**Task requirements**
Only the lines from the beginning of the listing below through the line with "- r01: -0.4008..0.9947" belong in the answer; please print them exactly and drop the pictures.

**Source data**
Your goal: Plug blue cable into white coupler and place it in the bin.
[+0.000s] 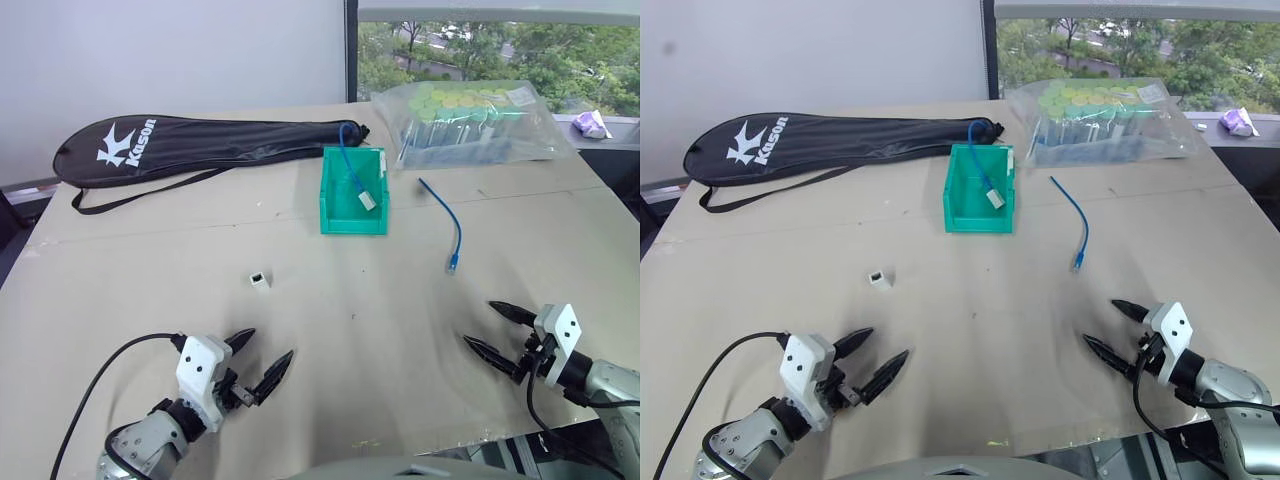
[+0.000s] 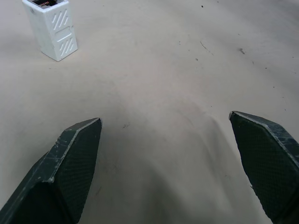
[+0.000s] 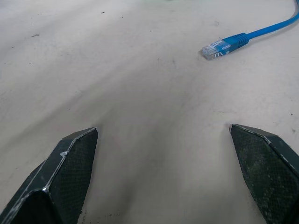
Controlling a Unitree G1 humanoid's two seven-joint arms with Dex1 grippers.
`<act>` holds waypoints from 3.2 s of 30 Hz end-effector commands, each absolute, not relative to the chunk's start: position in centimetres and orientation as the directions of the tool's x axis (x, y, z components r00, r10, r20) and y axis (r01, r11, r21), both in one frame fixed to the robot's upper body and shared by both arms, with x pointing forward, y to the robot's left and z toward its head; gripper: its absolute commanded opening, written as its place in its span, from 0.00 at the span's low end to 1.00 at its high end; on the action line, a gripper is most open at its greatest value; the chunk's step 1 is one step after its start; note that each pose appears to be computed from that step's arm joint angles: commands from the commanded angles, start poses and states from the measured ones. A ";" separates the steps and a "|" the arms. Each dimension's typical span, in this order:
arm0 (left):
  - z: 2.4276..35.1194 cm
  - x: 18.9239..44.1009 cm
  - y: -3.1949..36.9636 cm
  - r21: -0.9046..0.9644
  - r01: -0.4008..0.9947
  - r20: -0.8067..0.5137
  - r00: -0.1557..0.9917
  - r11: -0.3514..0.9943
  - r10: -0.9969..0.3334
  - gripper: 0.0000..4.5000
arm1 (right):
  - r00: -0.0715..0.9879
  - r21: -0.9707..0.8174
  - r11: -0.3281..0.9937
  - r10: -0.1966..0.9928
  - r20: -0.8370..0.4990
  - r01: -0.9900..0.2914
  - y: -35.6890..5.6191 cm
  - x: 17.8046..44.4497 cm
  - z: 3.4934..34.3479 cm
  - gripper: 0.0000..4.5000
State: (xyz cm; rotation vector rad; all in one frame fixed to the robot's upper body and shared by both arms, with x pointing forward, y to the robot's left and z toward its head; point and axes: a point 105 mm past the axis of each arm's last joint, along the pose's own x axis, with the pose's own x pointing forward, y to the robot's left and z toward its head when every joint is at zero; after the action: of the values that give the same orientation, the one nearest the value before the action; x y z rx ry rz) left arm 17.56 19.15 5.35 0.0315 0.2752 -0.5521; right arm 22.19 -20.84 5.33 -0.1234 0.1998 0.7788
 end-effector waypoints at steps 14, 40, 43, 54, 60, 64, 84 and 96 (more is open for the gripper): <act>3.2 16.8 20.9 -0.035 0.536 -0.271 0.807 0.843 -0.524 1.00 | 0.687 -0.065 0.692 0.694 -0.216 -0.719 -21.4 22.7 5.8 0.99; 18.3 21.1 16.1 0.153 0.932 -0.234 0.357 0.328 -0.905 1.00 | 0.296 -0.298 0.139 0.756 -0.583 -0.944 -22.0 32.2 12.5 0.99; 18.7 21.5 15.8 0.176 0.934 -0.259 0.347 0.310 -0.901 1.00 | 0.237 -0.317 0.025 0.721 -0.652 -0.948 -20.8 34.3 13.4 0.99; 18.4 21.0 14.6 0.176 0.935 -0.272 0.348 0.309 -0.897 1.00 | 0.120 -0.338 -0.333 0.534 -0.837 -0.880 -17.3 37.3 14.8 0.99; 18.4 20.6 14.4 0.178 0.931 -0.278 0.358 0.318 -0.891 1.00 | 0.082 -0.271 -0.442 0.400 -0.913 -0.855 -17.1 37.4 14.3 0.99; 18.4 20.5 14.4 0.188 0.925 -0.276 0.373 0.331 -0.886 1.00 | 0.060 -0.237 -0.474 0.358 -0.932 -0.848 -17.0 37.3 13.9 0.99; 18.3 20.3 14.4 0.187 0.918 -0.258 0.389 0.350 -0.884 1.00 | -0.001 -0.214 -0.436 0.442 -0.897 -0.874 -15.2 37.1 13.3 0.02; 17.9 20.9 15.6 0.182 0.906 -0.269 0.419 0.382 -0.867 1.00 | -0.054 -0.125 -0.167 0.779 -0.624 -0.978 -10.6 35.9 12.3 0.02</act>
State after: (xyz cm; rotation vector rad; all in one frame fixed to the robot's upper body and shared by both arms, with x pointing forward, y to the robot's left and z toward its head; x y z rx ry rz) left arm 20.78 15.17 17.28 0.3022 0.1708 -1.1579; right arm 36.45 -11.81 11.07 -0.7449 0.4367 1.5826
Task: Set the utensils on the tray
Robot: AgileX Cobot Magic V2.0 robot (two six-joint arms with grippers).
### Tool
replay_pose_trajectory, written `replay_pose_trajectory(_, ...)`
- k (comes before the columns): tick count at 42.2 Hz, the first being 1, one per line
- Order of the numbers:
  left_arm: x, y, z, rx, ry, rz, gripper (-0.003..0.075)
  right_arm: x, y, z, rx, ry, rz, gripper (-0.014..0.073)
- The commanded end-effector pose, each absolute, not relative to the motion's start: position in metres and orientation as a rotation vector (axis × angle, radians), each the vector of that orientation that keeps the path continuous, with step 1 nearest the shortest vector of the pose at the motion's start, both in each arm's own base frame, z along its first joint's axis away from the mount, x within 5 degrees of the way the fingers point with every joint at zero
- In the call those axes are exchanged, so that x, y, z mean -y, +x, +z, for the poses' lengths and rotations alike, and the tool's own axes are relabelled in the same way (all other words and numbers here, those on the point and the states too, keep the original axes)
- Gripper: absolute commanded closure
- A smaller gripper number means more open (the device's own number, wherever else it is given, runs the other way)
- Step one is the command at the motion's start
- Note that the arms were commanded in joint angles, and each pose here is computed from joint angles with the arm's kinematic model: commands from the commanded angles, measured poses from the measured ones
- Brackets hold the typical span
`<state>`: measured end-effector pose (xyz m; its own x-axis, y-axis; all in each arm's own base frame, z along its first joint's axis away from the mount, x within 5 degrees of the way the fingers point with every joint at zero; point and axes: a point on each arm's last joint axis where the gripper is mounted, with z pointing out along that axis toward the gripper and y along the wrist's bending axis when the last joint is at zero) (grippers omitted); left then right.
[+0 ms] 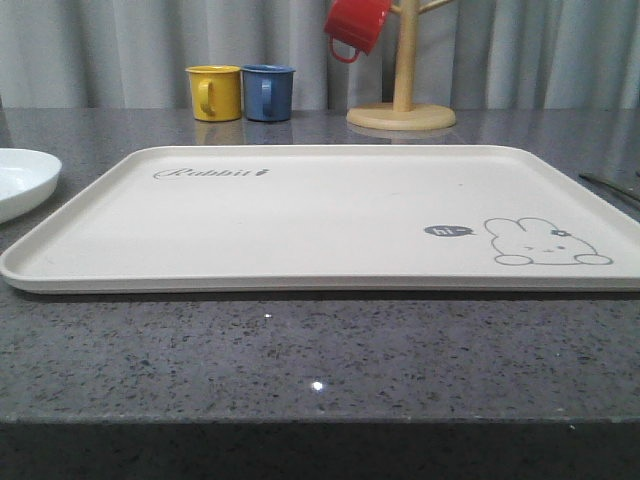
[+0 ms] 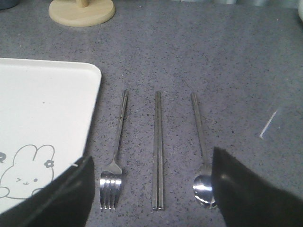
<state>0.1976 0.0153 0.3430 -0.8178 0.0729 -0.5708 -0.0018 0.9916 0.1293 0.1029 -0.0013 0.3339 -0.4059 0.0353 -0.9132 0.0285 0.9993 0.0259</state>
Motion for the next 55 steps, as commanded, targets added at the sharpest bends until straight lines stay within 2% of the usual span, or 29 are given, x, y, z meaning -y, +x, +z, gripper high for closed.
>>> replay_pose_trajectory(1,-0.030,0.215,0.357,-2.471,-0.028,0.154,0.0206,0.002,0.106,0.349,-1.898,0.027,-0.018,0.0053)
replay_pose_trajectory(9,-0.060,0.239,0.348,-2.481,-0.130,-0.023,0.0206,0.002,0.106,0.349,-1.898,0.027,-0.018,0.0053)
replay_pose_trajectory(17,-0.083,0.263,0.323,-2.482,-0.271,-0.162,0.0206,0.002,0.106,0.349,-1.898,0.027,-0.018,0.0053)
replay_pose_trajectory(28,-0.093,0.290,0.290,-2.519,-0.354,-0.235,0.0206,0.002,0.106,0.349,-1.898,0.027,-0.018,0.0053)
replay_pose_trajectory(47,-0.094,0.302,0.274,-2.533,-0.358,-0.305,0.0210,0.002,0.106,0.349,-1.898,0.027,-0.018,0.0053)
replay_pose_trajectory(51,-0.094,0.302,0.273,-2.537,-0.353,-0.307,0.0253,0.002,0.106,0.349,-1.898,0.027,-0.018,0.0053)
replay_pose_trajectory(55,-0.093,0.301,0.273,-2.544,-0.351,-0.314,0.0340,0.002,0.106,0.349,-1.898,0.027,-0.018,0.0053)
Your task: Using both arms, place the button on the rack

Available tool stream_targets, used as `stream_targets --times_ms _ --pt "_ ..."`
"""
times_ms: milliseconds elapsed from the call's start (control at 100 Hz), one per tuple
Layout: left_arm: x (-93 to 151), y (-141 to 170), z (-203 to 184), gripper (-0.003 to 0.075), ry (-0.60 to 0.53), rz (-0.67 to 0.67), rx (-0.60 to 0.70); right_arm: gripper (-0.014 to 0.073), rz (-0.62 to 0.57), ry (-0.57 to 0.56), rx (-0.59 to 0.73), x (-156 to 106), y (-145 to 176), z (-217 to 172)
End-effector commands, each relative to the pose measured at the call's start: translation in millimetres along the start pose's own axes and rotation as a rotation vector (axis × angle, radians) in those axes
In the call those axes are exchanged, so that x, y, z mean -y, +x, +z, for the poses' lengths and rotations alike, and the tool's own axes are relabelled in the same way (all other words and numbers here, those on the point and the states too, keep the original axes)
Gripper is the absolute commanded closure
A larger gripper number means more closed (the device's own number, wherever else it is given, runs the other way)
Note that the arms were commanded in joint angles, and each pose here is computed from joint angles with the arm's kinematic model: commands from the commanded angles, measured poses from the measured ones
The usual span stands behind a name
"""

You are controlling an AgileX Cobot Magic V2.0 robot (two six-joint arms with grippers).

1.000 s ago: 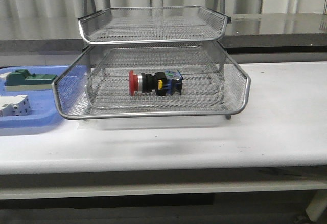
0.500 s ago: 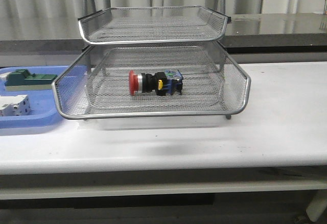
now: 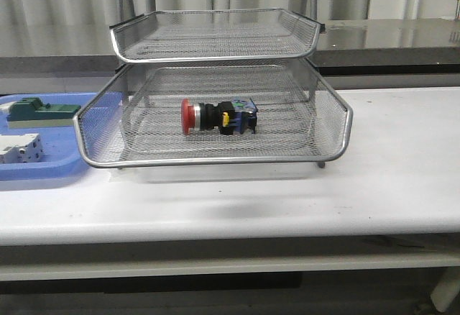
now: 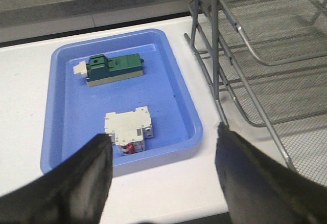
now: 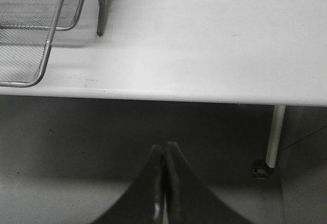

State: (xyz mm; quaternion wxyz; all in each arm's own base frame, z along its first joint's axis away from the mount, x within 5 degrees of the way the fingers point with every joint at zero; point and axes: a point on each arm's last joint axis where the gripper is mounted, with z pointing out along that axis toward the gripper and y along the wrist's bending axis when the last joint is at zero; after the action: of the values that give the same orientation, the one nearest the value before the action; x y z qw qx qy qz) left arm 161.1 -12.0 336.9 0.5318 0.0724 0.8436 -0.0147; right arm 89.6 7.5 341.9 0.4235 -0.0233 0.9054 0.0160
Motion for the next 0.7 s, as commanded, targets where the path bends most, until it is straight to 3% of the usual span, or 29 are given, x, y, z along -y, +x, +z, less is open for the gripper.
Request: stream_targets --times_ms 0,370,690 --pt "-2.7 -3.2 -14.4 0.0287 -0.036 -0.045 0.153 0.0663 -0.008 0.01 0.087 1.2 -12.2 -7.4" --pt "-1.0 40.2 -37.7 0.0287 -0.1 -0.052 0.402 0.0663 -0.008 0.01 0.087 1.2 -12.2 -7.4" --pt "-1.4 41.7 -38.8 0.0287 -0.109 -0.052 0.436 0.0663 -0.008 0.01 0.087 1.2 -12.2 -7.4"
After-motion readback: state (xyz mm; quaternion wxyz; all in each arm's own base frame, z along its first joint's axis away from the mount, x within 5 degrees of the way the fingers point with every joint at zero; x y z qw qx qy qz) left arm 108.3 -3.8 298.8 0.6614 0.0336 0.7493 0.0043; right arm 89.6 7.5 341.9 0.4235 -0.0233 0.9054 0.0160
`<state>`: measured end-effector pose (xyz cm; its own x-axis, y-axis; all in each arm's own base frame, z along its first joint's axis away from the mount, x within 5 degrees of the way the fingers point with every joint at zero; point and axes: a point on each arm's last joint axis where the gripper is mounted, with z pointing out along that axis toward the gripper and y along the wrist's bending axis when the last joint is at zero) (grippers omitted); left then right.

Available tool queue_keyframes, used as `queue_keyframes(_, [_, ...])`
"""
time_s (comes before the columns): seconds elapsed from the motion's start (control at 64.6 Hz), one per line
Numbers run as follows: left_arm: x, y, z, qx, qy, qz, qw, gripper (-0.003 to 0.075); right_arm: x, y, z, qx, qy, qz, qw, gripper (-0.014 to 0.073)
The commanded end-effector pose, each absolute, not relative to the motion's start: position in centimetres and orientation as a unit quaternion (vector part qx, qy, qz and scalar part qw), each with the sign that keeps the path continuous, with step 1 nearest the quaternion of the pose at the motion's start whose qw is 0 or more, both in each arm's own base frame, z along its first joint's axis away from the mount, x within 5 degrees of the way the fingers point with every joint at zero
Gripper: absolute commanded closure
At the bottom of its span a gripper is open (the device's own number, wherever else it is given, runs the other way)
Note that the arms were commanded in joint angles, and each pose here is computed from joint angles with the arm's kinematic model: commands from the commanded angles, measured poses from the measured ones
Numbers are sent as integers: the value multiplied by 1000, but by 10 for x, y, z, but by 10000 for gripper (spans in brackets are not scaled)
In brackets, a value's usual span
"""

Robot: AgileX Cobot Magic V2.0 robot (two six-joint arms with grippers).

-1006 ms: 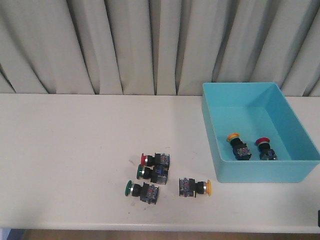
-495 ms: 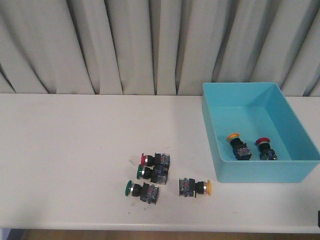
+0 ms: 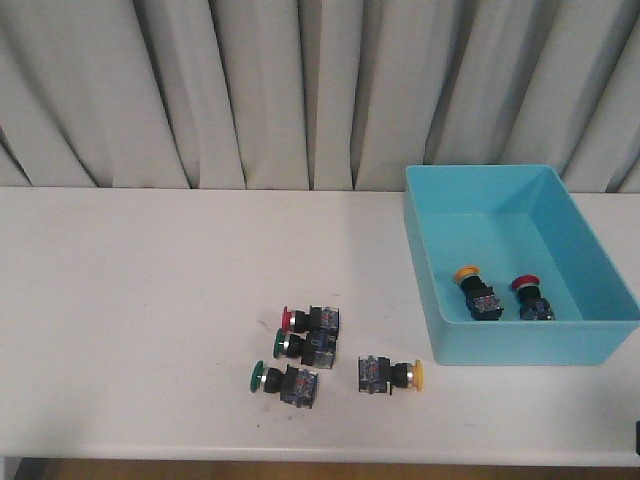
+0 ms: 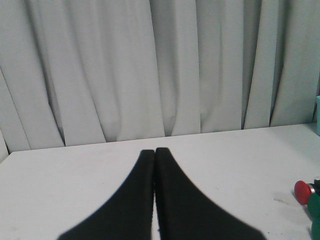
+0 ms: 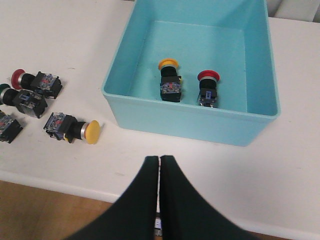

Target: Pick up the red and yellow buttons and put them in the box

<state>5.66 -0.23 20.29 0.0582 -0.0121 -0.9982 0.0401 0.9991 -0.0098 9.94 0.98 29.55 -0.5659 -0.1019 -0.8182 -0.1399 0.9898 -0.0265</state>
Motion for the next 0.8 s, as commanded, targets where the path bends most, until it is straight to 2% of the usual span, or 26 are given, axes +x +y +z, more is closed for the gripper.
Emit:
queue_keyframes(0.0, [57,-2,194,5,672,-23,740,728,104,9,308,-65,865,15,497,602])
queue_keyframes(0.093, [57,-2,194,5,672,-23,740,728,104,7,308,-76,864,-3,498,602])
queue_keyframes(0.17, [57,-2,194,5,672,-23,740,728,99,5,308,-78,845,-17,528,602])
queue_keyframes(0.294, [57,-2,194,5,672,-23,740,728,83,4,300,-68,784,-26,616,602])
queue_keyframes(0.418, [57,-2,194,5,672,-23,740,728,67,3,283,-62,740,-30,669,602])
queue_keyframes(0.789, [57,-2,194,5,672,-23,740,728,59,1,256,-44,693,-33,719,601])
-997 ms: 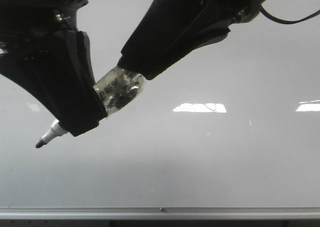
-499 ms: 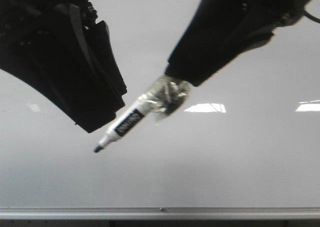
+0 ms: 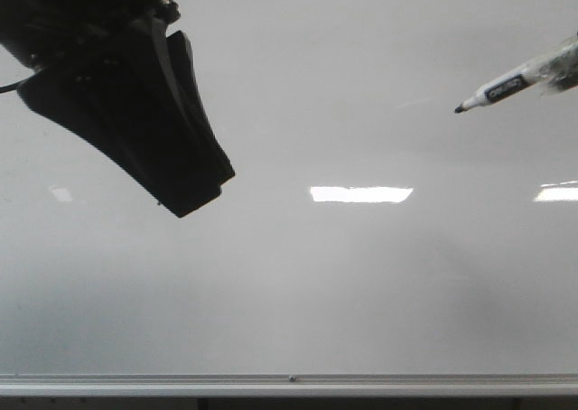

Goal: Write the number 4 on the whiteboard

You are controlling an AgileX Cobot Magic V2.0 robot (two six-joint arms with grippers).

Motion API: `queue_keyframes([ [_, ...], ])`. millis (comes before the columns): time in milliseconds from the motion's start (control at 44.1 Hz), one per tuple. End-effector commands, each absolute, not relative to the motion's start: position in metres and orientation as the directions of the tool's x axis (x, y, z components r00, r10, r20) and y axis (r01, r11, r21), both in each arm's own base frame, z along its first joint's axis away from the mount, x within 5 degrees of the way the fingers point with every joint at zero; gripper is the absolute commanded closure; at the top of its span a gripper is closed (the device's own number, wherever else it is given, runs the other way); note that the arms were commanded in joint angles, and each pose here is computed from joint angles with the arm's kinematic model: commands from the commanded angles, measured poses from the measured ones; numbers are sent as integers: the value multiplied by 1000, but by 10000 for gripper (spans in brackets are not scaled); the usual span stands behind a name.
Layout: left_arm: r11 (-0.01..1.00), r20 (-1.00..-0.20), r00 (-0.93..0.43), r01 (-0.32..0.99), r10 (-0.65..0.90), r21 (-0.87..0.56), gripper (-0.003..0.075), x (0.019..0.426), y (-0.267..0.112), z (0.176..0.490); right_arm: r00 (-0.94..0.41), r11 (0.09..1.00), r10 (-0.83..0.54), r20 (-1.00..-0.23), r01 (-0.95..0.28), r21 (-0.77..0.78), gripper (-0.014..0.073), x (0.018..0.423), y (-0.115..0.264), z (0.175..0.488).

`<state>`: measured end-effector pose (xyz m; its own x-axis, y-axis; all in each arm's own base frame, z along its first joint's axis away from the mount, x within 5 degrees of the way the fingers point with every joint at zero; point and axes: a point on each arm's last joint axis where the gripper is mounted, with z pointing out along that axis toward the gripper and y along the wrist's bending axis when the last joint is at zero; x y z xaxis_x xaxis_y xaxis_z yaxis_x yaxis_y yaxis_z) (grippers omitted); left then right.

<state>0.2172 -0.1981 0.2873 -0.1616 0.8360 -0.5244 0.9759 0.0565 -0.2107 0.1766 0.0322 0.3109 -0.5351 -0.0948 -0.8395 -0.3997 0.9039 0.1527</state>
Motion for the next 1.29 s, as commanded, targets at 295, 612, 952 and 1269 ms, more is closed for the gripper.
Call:
queue_keyframes([
  [295,55,-593,-159,980,789,-191,741,212,-201,309,-394,946,5,-919,-296,132,657,193,22,343],
  [612,55,-593,-159,980,789,-191,741,212,-201,309,-405,951,21,-914,-274,143,657,248,17,358],
  [952,55,-594,-160,980,788,-191,741,212,-201,309,-441,952,24,-897,-264,155,657,276,15,351],
  [1269,55,-594,-160,980,788,-191,741,212,-201,309,-495,946,10,-869,-276,168,657,286,17,336],
])
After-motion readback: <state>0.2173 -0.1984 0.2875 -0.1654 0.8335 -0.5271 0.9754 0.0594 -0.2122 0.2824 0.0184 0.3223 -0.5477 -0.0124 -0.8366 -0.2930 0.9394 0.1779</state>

**Answer to this task**
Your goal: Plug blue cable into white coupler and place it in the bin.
[+0.000s] 
[+0.000s] 
[+0.000s] 
Controlling a Unitree G1 humanoid's two seven-joint arms with Dex1 grippers.
`<act>` holds waypoints from 3.2 s of 30 Hz end-effector commands, each absolute, not relative to the chunk's start: position in centimetres and orientation as the directions of the tool's x axis (x, y, z components r00, r10, r20) and y axis (r01, r11, r21), both in one frame fixed to the robot's upper body and shared by both arms, with x pointing forward, y to the robot's left and z toward its head; gripper: its absolute commanded opening, written as its place in its span, from 0.00 at the span's low end to 1.00 at its high end; on the action line, a gripper is most open at its greatest value; the chunk's step 1 is one step after its start; note that each pose appears to be computed from that step's arm joint angles: commands from the commanded angles, start poses and states from the measured ones. A ";" separates the steps and a "|" the arms. Each dimension's typical span, in this order:
arm0 (left):
  - z: 2.4276..35.1194 cm
  - x: 18.9239..44.1009 cm
  - y: -3.1949..36.9636 cm
  - r21: -0.9046..0.9644
  - r01: -0.4008..0.9947

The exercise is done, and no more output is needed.